• [TASK DETAILS]: Transcribe, word for word and without additions, each line below from the one containing "The text here" through the one containing "Each keypoint goes", both ends included.

• [MATERIAL FOR THE TASK]:
↓

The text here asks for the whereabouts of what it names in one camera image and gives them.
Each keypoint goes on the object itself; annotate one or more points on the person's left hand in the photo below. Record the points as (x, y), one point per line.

↑
↓

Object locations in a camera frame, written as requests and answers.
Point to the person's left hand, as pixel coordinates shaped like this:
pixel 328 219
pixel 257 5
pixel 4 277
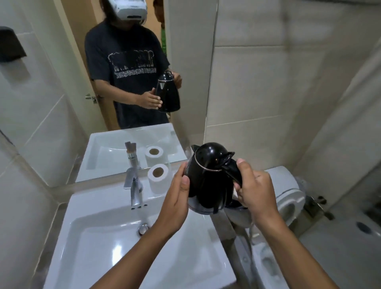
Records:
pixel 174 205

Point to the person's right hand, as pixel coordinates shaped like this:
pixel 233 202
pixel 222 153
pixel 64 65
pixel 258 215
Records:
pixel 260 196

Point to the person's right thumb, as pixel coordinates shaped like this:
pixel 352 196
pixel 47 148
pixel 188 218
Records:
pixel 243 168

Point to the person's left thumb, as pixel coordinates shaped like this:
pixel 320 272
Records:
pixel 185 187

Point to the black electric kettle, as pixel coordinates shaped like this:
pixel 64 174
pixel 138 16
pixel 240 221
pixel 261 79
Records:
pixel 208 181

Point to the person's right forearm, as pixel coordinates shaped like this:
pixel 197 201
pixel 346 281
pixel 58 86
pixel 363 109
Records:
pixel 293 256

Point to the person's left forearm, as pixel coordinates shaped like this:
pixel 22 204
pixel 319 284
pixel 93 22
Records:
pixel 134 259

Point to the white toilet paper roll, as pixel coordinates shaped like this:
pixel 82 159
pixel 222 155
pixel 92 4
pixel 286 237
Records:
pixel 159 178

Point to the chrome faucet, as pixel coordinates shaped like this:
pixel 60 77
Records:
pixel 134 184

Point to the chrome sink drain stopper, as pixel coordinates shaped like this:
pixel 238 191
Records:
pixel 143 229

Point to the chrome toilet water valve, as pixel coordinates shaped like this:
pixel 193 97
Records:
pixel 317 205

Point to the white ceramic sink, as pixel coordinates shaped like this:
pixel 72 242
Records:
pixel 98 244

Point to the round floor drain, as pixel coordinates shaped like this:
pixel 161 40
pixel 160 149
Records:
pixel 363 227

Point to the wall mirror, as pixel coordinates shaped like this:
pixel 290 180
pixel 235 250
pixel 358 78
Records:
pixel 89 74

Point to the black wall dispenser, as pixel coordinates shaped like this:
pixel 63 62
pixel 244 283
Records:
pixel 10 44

↑
↓

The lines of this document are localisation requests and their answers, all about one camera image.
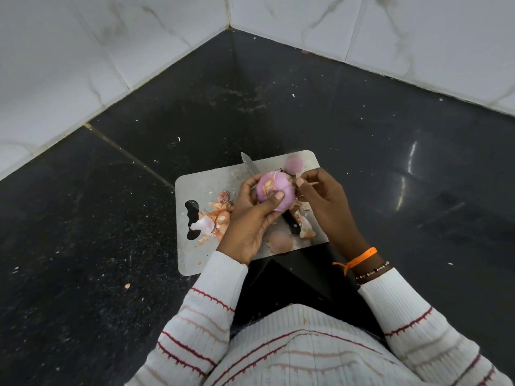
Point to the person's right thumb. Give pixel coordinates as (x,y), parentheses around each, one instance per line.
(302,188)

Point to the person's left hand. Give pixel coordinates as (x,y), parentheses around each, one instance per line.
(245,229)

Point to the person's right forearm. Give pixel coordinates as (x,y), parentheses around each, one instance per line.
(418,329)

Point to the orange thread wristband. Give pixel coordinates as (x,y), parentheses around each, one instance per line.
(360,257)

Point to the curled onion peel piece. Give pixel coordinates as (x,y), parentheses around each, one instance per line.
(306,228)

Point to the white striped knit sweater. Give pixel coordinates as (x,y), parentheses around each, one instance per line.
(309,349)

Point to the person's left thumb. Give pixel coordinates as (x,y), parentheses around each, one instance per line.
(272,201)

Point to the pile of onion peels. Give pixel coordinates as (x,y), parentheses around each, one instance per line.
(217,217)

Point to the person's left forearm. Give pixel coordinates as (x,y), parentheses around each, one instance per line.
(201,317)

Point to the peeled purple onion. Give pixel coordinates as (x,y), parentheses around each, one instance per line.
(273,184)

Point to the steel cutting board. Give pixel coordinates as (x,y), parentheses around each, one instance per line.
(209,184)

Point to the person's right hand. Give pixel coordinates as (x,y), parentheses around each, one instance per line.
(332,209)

↑

• [ANSWER TO THIS EXERCISE]:
The text here asks for the whereabouts of what it names in one camera image and gives them.
Each keypoint goes on the object itself; annotate one or more points on the person's left hand in the photo below. Record the points as (x, y), one point per line.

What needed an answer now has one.